#### TASK STATEMENT:
Below are records. Copy every line with "photo" in it.

[Stored records]
++++++++

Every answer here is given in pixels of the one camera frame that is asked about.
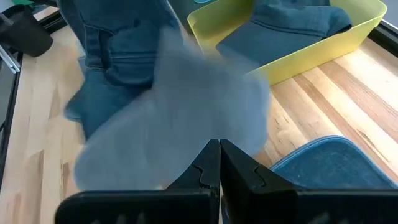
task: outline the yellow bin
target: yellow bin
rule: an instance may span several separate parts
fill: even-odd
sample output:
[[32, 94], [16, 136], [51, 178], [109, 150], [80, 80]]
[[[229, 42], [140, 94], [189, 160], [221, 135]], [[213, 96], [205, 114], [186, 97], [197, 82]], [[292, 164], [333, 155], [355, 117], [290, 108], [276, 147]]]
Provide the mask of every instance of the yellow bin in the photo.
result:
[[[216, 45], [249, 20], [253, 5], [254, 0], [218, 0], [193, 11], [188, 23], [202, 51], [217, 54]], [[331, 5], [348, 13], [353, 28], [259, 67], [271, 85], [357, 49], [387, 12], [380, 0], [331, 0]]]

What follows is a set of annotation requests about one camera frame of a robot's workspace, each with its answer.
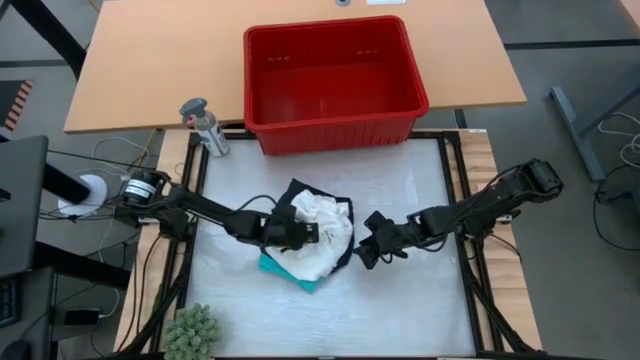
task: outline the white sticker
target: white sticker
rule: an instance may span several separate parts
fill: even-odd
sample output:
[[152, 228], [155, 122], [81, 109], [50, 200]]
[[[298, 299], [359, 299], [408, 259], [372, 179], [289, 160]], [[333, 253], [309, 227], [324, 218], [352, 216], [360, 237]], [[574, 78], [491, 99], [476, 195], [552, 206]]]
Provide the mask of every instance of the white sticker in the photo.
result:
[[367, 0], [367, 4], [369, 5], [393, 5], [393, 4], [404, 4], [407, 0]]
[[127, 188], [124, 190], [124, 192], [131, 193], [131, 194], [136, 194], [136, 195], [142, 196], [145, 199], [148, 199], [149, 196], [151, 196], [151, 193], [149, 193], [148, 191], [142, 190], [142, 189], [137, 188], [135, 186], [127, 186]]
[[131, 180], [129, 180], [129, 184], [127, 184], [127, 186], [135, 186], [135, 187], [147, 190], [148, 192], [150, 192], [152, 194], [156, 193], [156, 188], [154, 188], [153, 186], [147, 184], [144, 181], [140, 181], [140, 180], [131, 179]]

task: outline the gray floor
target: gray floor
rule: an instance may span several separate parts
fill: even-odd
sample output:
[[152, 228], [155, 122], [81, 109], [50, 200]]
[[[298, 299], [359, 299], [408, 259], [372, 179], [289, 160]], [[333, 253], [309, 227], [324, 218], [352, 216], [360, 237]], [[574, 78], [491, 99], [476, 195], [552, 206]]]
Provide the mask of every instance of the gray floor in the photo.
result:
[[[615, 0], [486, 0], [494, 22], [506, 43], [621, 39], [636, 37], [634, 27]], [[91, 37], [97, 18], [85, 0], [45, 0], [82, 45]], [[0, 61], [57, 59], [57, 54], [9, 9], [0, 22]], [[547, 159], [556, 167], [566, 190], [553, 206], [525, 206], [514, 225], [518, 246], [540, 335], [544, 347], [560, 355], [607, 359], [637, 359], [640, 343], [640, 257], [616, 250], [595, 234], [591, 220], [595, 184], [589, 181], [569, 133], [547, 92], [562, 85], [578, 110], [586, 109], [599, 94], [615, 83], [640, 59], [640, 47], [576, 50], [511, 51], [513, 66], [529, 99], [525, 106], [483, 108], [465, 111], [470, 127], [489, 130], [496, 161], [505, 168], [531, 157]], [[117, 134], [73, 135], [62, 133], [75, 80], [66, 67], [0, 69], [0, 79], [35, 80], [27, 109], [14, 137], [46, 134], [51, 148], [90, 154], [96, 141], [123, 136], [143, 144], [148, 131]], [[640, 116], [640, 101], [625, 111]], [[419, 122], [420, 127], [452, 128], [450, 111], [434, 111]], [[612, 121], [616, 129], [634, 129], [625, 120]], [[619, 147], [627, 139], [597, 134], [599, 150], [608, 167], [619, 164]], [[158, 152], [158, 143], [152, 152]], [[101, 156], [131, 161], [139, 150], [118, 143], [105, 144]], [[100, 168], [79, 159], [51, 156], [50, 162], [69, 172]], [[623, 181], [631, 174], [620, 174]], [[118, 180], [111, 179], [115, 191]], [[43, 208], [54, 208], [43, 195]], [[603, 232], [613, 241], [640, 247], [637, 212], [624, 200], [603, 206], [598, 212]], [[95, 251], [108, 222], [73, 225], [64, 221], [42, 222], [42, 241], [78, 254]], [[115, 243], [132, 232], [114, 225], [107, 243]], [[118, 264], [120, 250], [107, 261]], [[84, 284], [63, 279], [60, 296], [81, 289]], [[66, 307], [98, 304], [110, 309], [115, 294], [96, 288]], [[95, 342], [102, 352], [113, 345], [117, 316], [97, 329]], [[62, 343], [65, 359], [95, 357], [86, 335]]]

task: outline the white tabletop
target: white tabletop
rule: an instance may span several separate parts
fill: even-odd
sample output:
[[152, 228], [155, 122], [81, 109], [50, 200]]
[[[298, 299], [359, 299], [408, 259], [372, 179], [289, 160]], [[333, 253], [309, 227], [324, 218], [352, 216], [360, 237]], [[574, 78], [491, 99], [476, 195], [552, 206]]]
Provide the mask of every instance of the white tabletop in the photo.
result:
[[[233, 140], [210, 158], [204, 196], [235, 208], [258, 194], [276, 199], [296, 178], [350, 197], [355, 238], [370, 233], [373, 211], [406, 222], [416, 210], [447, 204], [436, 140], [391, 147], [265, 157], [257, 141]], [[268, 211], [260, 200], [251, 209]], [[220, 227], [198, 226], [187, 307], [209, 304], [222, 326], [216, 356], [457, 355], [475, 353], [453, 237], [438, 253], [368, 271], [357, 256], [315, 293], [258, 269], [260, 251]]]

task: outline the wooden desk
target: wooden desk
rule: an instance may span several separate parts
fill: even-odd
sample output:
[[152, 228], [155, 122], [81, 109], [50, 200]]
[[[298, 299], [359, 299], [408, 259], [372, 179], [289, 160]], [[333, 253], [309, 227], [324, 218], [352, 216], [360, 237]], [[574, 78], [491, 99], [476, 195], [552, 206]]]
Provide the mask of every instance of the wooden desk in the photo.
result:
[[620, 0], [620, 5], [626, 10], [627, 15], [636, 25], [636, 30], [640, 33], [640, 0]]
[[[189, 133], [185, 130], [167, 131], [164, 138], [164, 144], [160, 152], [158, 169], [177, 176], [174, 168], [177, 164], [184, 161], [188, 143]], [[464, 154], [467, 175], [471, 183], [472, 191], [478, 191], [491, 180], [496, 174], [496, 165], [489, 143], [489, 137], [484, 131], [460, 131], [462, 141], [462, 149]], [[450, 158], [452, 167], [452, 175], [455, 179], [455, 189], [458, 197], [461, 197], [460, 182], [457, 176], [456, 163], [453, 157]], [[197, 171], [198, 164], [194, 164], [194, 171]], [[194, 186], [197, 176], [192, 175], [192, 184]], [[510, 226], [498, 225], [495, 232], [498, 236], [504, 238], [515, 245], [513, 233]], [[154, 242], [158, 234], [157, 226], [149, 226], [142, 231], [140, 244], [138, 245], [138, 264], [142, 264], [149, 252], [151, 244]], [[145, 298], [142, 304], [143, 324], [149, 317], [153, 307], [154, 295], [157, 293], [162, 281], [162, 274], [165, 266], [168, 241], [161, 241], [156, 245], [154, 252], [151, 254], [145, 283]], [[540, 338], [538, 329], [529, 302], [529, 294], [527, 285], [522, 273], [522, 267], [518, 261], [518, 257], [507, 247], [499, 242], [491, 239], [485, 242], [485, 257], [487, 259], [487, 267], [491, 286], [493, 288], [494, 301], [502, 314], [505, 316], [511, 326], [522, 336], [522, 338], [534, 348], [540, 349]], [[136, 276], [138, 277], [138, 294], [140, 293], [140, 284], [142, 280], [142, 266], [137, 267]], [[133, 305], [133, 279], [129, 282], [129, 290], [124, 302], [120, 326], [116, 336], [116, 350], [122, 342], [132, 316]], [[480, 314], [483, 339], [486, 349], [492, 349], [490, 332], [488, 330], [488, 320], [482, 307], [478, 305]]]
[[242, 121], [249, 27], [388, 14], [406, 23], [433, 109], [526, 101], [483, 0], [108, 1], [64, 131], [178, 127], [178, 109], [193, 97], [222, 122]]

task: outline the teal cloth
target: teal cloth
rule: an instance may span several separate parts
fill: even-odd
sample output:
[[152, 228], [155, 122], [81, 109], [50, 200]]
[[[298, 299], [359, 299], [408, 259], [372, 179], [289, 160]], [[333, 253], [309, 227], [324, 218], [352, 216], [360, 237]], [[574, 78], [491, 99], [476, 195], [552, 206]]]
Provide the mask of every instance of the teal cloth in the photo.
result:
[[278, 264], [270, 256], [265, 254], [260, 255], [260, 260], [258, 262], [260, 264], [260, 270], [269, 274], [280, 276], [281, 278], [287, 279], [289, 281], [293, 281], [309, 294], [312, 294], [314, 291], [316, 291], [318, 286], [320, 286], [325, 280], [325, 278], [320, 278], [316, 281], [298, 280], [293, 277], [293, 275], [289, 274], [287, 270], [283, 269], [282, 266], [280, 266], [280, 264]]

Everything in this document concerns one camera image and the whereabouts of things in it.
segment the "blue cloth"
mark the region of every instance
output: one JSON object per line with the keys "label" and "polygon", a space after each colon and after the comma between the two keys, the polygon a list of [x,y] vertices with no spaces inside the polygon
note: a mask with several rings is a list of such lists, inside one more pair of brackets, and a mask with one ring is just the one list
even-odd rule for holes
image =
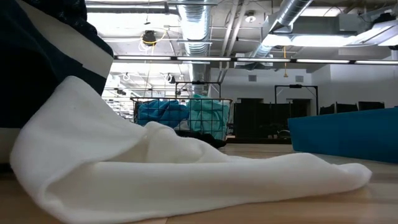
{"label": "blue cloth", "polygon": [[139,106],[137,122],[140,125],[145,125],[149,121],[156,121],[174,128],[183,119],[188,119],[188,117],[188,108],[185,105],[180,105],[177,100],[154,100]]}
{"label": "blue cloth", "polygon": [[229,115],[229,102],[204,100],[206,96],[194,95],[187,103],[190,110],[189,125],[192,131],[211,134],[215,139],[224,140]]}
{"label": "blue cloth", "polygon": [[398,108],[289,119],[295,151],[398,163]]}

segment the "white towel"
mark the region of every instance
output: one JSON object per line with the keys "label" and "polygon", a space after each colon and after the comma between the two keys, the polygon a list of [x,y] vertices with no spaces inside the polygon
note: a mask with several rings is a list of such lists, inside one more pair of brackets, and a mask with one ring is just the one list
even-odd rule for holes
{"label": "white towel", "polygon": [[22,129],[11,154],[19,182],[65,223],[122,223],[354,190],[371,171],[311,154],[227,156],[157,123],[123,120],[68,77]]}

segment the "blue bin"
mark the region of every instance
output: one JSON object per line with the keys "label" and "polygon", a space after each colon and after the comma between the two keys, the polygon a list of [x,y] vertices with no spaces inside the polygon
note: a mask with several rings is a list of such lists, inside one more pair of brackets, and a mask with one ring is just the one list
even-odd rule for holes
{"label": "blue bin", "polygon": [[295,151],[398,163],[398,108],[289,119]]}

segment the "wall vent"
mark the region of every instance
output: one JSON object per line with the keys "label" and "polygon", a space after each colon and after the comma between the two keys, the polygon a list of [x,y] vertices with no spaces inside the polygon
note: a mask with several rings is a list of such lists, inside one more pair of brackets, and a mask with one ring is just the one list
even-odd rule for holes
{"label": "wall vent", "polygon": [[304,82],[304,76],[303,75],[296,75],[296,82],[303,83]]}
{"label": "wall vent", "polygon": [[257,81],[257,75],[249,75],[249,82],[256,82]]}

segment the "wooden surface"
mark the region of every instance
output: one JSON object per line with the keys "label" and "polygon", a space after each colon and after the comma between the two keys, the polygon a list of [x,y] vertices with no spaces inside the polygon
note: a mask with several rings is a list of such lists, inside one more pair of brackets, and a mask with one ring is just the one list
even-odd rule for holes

++++++++

#### ANSWER TO THE EXERCISE:
Provide the mask of every instance of the yellow bin in the photo.
Provide the mask of every instance of the white sticker in the photo.
Provide the mask of every instance of the gray floor in the photo.
Provide the mask of every instance of the white tabletop in the photo.
Provide the mask of every instance of the wooden desk in the photo.
Provide the mask of every instance of the teal cloth in the photo.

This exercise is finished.